Ku cari nomer Tia di benda canggih persegi empat itu dan menelponnya. Disambungan ketiga, terdengar suara lembut namun tegas khas milik Tia.

"Yo... kenapa Ja?"

"Lo... dapet benda itu? Fajar ngasih juga kan ke lo?"

"Benda... apa Ja?"

Suara Tia terdengar gugup disebrang sana, aku memutar bola mataku malas, Tia pasti tau apa yang ku maksud.

"Gue tau lo gak sebodoh itu untuk memahami kata kata gue Ti, gue tau lo paham"

"..."

Tak ada jawaban disana.

"Ti lo disana kan?"

"Ya... Ja, sore nanti gue kerumah lo deh. Jangan ditelpon gak enak. Oke? Seeya!"

"Eh Ti--"

Sambungan ditutup sepihak olehnya, Tia kampret! Tak ada jalan lain kalau seperti ini selain menunggunya nanti sore disini.

.•°°°•.

"Jadi?" kataku sambil mengangkat sebelah alis.

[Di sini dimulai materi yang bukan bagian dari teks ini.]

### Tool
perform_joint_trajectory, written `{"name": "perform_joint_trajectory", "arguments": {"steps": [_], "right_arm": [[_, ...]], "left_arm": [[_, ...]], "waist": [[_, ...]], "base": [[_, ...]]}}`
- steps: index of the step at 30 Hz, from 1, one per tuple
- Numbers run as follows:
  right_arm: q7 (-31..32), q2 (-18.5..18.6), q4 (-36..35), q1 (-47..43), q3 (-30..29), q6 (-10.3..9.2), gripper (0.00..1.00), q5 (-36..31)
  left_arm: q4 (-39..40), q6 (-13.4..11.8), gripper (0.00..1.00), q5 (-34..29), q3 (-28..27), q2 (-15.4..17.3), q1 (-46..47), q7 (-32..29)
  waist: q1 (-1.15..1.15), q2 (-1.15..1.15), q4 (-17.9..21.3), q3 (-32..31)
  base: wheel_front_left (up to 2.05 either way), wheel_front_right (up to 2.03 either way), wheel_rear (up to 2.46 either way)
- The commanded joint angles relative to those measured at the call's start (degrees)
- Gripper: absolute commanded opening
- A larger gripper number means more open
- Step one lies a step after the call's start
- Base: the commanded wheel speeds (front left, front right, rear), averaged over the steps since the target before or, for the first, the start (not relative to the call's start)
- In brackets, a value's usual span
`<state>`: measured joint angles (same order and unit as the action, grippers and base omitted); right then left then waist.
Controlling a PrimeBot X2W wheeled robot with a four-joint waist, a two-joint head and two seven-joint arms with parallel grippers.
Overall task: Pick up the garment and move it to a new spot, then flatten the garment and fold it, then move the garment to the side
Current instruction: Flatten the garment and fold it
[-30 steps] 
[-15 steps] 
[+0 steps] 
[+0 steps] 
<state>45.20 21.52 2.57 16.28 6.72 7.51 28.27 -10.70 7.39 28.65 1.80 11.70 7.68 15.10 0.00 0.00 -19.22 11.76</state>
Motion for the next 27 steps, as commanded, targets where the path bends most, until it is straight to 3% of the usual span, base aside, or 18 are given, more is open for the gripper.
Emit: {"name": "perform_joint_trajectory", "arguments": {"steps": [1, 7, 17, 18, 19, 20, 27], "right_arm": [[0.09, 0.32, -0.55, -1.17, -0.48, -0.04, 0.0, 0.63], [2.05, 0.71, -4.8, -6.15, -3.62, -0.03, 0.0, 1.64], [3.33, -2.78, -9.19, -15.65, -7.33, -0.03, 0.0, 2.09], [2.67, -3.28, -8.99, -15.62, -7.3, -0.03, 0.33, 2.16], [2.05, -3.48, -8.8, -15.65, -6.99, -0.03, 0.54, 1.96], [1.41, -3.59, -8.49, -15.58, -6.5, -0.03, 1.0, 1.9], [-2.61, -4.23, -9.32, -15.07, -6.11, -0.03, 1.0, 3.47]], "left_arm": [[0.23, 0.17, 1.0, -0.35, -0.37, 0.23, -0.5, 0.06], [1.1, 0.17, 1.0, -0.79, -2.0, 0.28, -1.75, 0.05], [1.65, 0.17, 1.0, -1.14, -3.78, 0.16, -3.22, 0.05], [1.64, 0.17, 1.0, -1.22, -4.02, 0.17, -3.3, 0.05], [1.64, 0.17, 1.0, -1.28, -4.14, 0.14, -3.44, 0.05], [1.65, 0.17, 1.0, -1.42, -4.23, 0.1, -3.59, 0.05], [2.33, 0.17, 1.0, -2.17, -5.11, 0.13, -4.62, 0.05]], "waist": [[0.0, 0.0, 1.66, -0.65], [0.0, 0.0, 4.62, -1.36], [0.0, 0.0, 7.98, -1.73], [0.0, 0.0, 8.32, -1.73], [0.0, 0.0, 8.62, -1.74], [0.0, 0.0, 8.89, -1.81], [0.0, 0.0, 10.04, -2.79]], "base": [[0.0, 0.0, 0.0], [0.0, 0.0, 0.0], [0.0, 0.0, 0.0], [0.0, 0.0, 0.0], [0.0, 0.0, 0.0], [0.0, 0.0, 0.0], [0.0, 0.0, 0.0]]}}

Tia sampai dirumahku sekitar 15 menit yang lalu dan langsung kutarik kekamarku. Langsung saja ku bom bardir dengan pertanyaan yang sudah kusaipkan dari tadi untuknya. Kulihat Tia menarik nafasnya dahulu, lalu mengalirlah semuanya. Yang tak kutahu saat itu, ternyata dari awal mulut Tia memuntahkan ceritanya, hatiku menghianatiku secara habis habisan. Karena malamnya, aku habiskan dengan menumpahkannya dibalkon depan kamar. Meraung sambil mengambil foto foto 'kami' dulu.

.•°°°•.

"Ya Ja, Fajar ngasih undangannya itu ke gue. Awalnya gue nolak habis habisan dan marah marah kedia karena nyakitin lo terus. Bahkan gue ngusir dia saat dia belum ngomong sepatah katapun sejak dia datang kerumah selain bilang kalo mau ngasih undangan sialan ini. Gue gak tau lagi saat itu. Dia narik tangan gue Ja, dia minta kita ngobrol bareng. Dan saat itu gue tau, kalo dia emang bener bener kacau. Bahkan lebih kacau dari lo saat dia pergi.

Dia ngajak gue buat ngobrol dicafe langganan lo sama dia dulu. Karena gue kasian juga sama dia yaudah gue iyain. Awalnya dia throwback terus, ngomongin kalo lo berdua suka banget sama cafe ini dan bla bla bla. Saat itu gue udah mumet banget dengernya dan gue minta dia buat langsung keintinya aja. Saat itu dia langsung bungkam dan mukanya jadi beda.

Gue gak tau ekspresinya gimana, pokonya aneh. Terus juga, sebelum dia ngomong sama gue, dia kayak ngelirik kanan kiri dulu kayak takut ada yang nguping. Dan... saat itu gue tau, dia masih suka sama lo Ja, mungkin lebih.

Dia cerita kegue kalo dia nikah sama Mentari karena dia dipaksa sama orang tua Mentari. Orang tua Mentari bilang kalau Fajar gak nikahin Mentari, dia bakal bikin ancur keluarganya Fajar dan...

Ngancurin lo Ja"

Aku terpaku dan kurasa saat itu air mataku mengalir. Jadi itu alasannya.

"Fajar gak mau hal itu terjadi, jadi dia milih nikahin Mentari dan nyampakin lo Ja. Fajar sama merananya kayak lo. Dia milih menjauh dan ngelindungin lo dengan cara itu.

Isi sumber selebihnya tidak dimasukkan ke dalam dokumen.